What you should do: Print every line of the material below exactly as it stands, but omit the pictures.

Extracted material:
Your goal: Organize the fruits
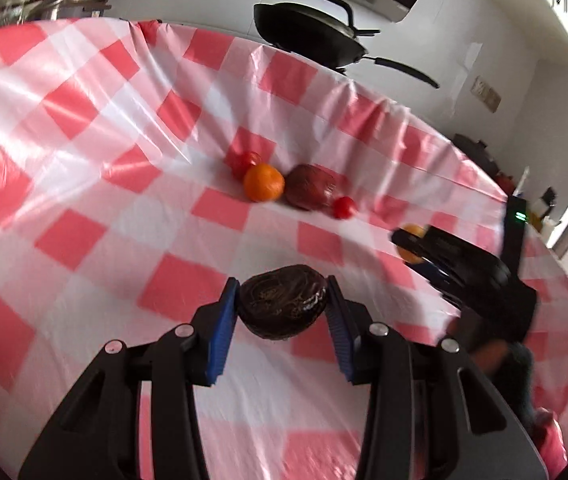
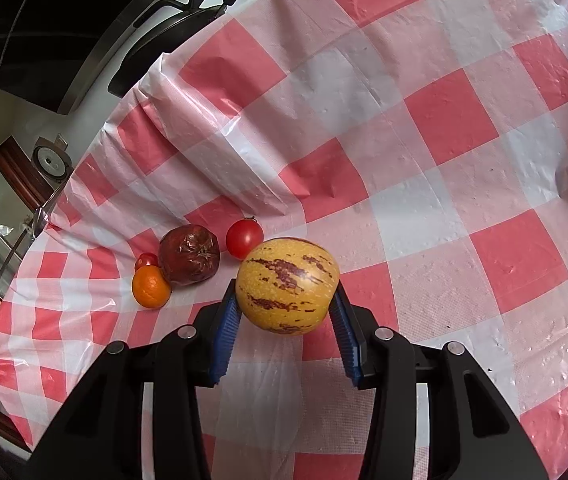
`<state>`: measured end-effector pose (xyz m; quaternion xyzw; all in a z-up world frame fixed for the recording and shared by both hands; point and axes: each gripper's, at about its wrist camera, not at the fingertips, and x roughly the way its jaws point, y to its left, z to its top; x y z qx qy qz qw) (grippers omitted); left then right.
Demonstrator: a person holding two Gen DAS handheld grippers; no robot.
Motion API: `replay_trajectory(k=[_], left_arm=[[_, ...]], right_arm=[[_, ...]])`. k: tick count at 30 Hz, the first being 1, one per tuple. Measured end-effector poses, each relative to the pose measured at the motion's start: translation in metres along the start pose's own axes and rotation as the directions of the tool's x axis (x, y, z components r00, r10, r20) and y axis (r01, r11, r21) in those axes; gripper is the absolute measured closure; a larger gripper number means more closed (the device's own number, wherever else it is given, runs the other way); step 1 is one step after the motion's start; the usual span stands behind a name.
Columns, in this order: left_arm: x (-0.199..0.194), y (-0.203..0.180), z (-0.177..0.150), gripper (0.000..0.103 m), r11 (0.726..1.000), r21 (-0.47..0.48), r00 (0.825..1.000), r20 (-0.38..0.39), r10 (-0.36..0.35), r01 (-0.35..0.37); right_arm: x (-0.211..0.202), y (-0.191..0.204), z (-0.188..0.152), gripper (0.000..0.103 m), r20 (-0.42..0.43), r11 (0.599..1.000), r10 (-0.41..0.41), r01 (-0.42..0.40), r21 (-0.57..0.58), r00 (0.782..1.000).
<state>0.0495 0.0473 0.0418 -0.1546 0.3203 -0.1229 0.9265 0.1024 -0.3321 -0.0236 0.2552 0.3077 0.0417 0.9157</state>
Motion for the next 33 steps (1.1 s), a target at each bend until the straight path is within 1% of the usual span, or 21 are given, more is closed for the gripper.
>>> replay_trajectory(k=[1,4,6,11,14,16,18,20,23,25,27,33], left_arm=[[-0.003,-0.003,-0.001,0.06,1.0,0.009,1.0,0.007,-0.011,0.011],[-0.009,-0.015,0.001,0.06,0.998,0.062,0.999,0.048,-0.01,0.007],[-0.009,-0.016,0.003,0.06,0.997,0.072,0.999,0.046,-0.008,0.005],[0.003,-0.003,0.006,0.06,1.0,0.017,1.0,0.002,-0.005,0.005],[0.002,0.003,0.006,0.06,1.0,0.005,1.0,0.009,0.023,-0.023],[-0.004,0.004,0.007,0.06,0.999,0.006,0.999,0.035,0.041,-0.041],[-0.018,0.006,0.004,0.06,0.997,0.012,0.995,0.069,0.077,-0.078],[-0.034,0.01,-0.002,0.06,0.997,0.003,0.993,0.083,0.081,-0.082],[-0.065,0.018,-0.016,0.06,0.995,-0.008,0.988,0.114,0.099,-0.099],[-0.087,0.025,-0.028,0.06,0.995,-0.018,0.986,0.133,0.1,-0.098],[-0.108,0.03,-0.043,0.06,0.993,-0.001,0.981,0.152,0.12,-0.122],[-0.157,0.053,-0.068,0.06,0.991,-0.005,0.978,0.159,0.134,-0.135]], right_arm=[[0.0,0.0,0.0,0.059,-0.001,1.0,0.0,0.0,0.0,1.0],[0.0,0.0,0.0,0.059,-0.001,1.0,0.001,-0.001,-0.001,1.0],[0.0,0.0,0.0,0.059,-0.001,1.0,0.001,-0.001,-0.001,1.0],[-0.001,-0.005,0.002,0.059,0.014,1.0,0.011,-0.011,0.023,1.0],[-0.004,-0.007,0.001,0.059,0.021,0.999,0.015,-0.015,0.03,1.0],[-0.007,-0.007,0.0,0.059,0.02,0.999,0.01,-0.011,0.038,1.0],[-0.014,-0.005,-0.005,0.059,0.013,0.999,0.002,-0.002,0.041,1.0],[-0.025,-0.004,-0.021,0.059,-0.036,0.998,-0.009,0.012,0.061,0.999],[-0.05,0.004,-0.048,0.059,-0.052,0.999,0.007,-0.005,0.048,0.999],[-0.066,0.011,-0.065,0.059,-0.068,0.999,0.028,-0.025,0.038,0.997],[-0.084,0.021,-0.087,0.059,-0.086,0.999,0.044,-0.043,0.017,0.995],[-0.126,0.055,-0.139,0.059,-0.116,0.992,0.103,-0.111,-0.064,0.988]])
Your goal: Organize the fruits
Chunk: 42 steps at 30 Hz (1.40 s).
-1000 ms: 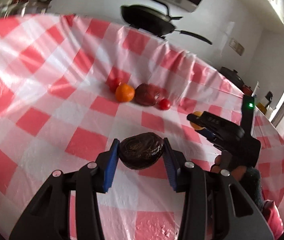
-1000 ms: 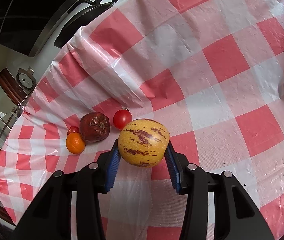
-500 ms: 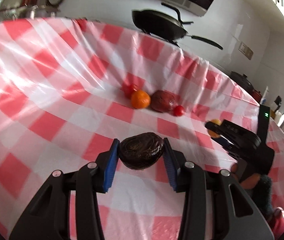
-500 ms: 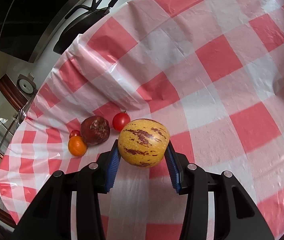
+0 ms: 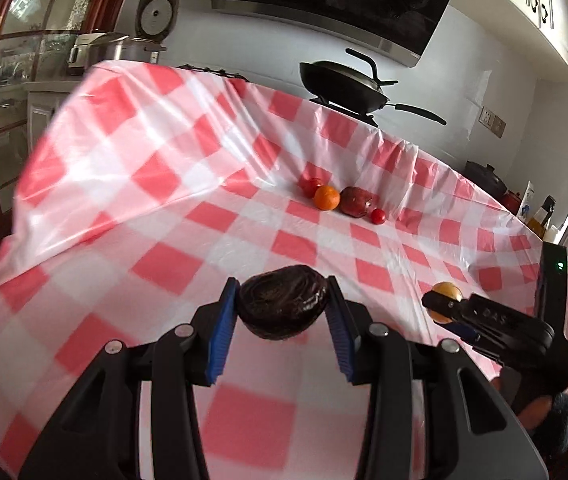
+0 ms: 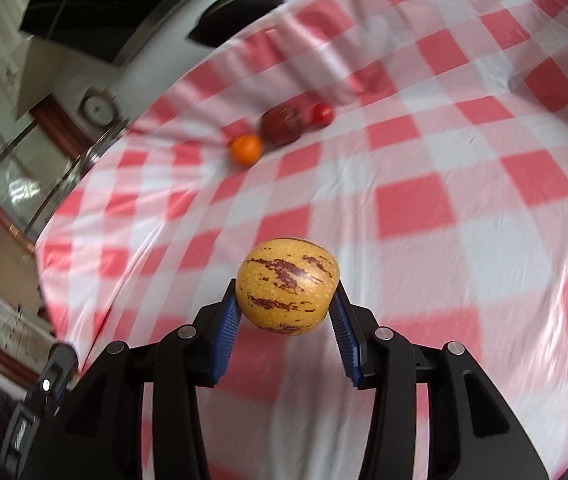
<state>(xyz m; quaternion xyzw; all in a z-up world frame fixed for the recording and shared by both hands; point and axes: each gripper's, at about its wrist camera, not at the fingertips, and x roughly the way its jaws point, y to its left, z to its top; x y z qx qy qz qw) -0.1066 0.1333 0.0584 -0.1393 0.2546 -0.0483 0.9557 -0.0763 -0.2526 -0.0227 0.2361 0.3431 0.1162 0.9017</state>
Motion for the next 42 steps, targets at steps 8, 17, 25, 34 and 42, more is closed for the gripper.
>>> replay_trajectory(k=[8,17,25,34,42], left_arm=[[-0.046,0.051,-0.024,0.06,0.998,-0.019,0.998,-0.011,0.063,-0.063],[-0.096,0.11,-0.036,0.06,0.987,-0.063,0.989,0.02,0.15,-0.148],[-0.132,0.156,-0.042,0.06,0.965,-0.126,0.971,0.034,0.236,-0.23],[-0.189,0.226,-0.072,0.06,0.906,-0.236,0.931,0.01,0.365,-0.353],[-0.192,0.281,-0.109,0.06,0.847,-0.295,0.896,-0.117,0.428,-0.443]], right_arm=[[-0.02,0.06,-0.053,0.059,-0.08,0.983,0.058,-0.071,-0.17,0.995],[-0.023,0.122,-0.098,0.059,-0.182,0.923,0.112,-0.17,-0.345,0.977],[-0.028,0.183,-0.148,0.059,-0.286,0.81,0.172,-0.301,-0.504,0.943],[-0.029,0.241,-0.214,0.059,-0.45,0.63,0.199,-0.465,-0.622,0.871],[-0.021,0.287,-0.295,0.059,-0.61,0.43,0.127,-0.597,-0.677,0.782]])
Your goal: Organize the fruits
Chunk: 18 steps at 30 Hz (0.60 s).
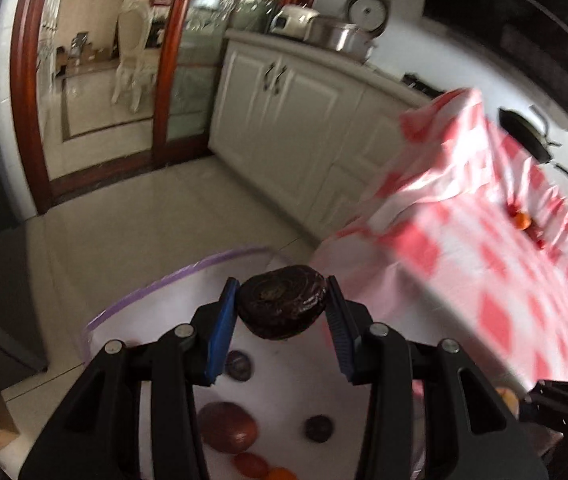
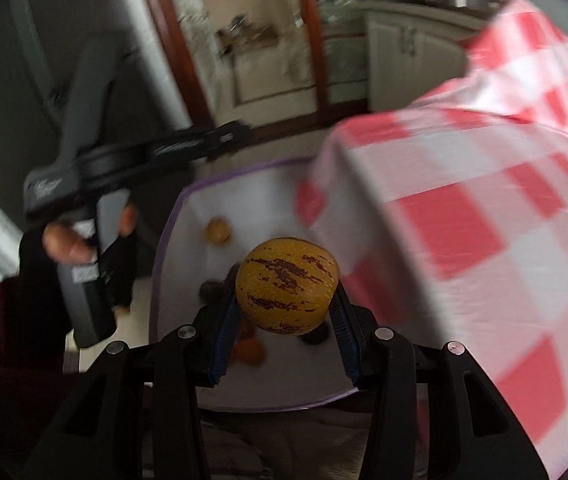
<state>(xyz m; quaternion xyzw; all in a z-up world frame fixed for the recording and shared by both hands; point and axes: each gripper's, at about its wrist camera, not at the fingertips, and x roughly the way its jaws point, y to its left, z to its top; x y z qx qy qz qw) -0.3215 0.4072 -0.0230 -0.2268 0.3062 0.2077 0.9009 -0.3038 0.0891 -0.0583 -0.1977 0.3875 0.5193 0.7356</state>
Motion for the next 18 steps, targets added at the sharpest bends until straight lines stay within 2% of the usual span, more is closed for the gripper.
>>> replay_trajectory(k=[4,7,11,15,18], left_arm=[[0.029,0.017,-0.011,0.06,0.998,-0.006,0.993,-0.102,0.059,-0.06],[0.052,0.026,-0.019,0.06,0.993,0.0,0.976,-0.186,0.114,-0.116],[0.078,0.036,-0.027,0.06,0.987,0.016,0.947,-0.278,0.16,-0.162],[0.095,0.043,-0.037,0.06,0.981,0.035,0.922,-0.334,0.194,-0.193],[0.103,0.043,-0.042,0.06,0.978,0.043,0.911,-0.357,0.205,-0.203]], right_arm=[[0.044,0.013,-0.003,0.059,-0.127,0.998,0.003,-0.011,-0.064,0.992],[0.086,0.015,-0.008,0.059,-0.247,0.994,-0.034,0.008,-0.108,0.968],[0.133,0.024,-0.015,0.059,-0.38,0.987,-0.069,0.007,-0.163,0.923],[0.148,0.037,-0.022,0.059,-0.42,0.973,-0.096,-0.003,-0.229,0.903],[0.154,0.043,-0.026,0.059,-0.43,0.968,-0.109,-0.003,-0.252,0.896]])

Worked solution:
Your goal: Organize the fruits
`<state>`: measured end-effector pose (xyz m; quaternion xyzw; all in a z-up world frame fixed for the recording and shared by both hands; point and axes: each gripper's, at about its wrist camera, not at the fingertips, and x roughly the way its jaws point, y to its left, z to its top; x y z qx qy qz qw) (grippers omitted); left then right.
Demonstrator: a person holding two Gen DAS handheld grippers; no robot.
Motion API: `replay_trajectory(k=[_], left_arm=[[_, ...]], right_arm=[[_, ...]])`. k: tick count at 30 Hz, the first being 1, one per tuple. Measured end-effector poses, each relative to the pose measured at the motion's start: translation in metres along the start pose's own axes and rotation as the directions of the tool's x axis (x, y, z components r00, r10, r20) and y axis (r01, r11, r21) in those axes; gripper is the absolute measured closure; a larger gripper number means more closed (the device's own number, wherever else it is given, runs the other way); step 1 is one step after the motion's start; the usual span stands behind a name.
Columns, in this order: left_arm: x (-0.199..0.194), y (-0.203..0.180), z (-0.177..0.150), gripper (0.000..0.103 m), r11 (0.726..1.000), r21 (-0.47..0.48), r00 (0.825..1.000), r20 (-0.38..0.39), r10 (-0.36..0.35), r01 (-0.35..0.37); right_arm: x (-0.211..0.202), y (-0.191..0.204), z (-0.188..0.152), gripper (0.000..0.103 m), r20 (-0.42..0.43), r11 (0.599..1.000), r10 (-0.41..0.41), r01 (-0.42..0.40), r21 (-0.57..0.58), r00 (0.782..1.000).
<state>0.0495 0.0473 0.0418 -0.1546 0.3203 -0.1229 0.9265 0.1024 -0.3321 -0.0236 0.2552 0.3077 0.0417 0.9157</state>
Motion for the next 33 steps (1.1 s), a target at each bend until the straight path is within 1% of the usual span, or 21 are given, more is closed for the gripper.
>>> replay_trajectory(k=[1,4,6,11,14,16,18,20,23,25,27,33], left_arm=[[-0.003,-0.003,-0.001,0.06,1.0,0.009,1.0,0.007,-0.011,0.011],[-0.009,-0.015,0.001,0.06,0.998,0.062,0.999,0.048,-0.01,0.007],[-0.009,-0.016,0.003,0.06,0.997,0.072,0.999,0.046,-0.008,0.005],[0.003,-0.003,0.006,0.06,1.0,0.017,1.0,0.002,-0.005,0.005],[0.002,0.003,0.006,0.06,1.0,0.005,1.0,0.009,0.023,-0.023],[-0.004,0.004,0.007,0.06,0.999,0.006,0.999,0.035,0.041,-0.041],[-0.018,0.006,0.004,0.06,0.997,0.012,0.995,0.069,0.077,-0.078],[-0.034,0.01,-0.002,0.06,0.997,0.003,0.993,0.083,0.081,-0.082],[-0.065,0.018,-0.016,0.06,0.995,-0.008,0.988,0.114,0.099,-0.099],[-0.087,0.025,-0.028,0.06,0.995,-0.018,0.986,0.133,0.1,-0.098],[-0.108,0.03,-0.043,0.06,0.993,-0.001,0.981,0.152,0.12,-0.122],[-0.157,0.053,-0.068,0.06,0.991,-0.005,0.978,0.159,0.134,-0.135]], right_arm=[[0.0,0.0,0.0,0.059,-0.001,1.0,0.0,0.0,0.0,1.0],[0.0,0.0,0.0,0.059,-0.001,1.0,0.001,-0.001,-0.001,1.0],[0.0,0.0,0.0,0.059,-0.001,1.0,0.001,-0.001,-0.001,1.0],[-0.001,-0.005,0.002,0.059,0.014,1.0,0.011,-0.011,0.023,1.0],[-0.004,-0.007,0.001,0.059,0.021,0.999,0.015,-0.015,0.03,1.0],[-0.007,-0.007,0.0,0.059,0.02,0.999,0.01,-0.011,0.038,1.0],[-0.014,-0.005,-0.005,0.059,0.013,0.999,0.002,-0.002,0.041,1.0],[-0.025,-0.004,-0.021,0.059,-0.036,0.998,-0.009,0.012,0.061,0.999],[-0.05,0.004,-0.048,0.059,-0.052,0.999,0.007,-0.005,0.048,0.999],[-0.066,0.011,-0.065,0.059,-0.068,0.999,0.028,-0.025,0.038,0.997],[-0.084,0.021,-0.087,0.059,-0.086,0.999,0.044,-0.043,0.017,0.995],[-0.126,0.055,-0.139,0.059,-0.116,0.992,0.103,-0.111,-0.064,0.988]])
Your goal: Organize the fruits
Chunk: 42 steps at 30 Hz (1.40 s).
-1000 ms: 
-1000 ms: 
-500 ms: 
-500 ms: 
+0 ms: 
+0 ms: 
<state>(xyz m; quaternion xyzw; all in a z-up world frame fixed for the recording and shared by both hands; point and axes: each gripper's, at about its wrist camera, not at the fingertips, and x roughly the way its jaws point, y to its left, z to its top; x y z qx qy qz qw) -0.1066 0.1333 0.0584 -0.1393 0.2546 -0.0483 0.9557 -0.0763 -0.2526 -0.0227 0.2361 0.3431 0.1162 0.9017</state>
Motion for the next 42 steps, targets at steps 8, 17, 25, 34 and 42, more is closed for the gripper.
>>> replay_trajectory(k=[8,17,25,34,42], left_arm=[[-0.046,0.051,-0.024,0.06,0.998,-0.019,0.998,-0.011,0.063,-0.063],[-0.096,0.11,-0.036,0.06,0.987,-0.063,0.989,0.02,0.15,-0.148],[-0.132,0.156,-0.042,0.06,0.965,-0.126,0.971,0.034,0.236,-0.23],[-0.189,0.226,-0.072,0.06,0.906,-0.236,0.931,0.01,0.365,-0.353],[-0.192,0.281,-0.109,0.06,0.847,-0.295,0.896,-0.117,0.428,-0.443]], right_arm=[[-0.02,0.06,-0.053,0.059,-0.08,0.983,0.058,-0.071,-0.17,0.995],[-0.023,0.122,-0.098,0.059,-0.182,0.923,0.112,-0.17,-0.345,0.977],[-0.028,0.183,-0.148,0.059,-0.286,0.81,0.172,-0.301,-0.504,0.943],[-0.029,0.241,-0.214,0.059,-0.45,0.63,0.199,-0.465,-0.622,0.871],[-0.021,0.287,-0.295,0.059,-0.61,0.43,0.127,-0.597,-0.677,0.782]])
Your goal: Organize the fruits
Chunk: 18 steps at 30 Hz (0.60 s).
<state>(xyz m; quaternion xyzw; all in a z-up world frame fixed for the recording and shared by both hands; point and axes: each gripper's, at about its wrist camera, not at the fingertips, and x roughly the way its jaws point, y to its left, z to its top; x y z qx qy qz qw) -0.3215 0.4072 -0.0230 -0.2268 0.3062 0.2077 0.9009 -0.3038 0.0891 -0.0583 -0.1977 0.3875 0.5193 0.7356</state>
Motion for the next 18 steps, targets added at the sharpest bends until straight lines stay within 2% of the usual span, more is closed for the gripper.
>>> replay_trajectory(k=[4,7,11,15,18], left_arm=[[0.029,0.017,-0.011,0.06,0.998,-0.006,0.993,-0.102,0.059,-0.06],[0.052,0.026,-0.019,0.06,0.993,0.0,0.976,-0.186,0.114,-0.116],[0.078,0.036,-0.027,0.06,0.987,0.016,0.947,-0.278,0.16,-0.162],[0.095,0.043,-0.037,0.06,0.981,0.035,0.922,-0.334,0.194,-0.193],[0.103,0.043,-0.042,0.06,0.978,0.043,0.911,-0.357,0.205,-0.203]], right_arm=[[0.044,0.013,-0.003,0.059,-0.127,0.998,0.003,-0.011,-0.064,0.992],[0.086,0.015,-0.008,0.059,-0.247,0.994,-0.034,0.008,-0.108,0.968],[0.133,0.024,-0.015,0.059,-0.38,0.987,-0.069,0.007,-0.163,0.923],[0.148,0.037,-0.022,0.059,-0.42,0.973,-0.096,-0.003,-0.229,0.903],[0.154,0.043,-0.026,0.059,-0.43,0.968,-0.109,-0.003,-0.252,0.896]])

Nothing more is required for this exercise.